Instead they would simply state, the loan can’t be done, the credit score is to low. My response might have been, “well, based on the information you have, could it be a false negative or in some instances a false positive.” By this I mean if a borrower has only 3 revolving accounts appearing on their credit report and for the sake of discussion all of them are demonstrating a history of 60 months with no late payments, however, two of them have outstanding principal balances of 90% of the available line which is causing the low credit score, would this be indicative of a false negative?
For instance say the total outstanding credit available to the borrower is only $900.00 between all three accounts because the borrower has chosen not to incur debt. Further, the borrower’s outstanding balance is a total of $400.00 with an outstanding balance on each of the two credit cards of $200.00 with total lines of $300.00 each. Taking it a step further, the borrower has demonstrated a significant savings pattern, say $15,000 in a passbook account and for the most part pays the two accounts in question, in full each month. In this particular instance the credit score, as a snap shot in time, could be demonstrating a falsely low credit score which overall examination of the case would indicate that the borrower is more then a fair credit risk.
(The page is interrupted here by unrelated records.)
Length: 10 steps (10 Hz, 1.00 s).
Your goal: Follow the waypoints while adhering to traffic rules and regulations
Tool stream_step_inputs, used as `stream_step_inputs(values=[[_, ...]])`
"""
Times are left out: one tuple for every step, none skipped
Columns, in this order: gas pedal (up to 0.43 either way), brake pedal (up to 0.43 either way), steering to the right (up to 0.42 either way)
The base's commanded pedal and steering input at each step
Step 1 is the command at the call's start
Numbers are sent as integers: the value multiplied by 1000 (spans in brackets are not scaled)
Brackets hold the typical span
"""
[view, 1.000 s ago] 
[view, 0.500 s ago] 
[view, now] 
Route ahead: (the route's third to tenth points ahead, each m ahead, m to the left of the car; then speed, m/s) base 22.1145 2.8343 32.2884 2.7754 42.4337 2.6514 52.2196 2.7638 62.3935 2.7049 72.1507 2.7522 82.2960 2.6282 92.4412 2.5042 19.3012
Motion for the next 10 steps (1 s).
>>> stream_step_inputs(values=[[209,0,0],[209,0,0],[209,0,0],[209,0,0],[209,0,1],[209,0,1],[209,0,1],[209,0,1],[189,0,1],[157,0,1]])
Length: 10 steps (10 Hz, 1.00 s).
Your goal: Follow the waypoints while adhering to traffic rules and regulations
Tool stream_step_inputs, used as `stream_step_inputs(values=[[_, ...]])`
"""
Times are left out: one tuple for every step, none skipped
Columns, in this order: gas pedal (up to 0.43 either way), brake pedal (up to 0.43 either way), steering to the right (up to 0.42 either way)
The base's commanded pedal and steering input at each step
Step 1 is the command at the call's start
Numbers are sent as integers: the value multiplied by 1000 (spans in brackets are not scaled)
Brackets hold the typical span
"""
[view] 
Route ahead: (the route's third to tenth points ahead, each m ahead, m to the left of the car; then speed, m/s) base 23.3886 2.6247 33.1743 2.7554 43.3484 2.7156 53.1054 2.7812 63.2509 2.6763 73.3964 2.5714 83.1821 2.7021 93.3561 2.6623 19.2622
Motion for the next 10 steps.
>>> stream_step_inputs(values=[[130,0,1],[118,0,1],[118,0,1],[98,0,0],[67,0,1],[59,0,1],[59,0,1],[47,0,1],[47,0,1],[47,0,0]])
In other words AUS findings and a credit score alone is not enough to determine if the case is approvable.
In contrast, the underwriter that embraces mortgage credit and valuation analysis in addition to using AUS and credit score indicators as a tool, are more likely to evaluate each piece of documentation provided to determine the overall credit risk where the case is concerned. In most instances this type of underwriter may lay the AUS findings aside and view the documentation provided on its own merit excluding the documentation checklist requirements even from a documentation reduction standpoint thinking to themselves yes, the doc checklist states I only need one pay stub but prudent underwriting requires that I collect more because it does not appear that the borrower is working a 40 hour consistent work week. Or perhaps, they will want an additional month bank statement because they are seeing a regular monthly payment to an account that is not appearing on the borrower’s credit report.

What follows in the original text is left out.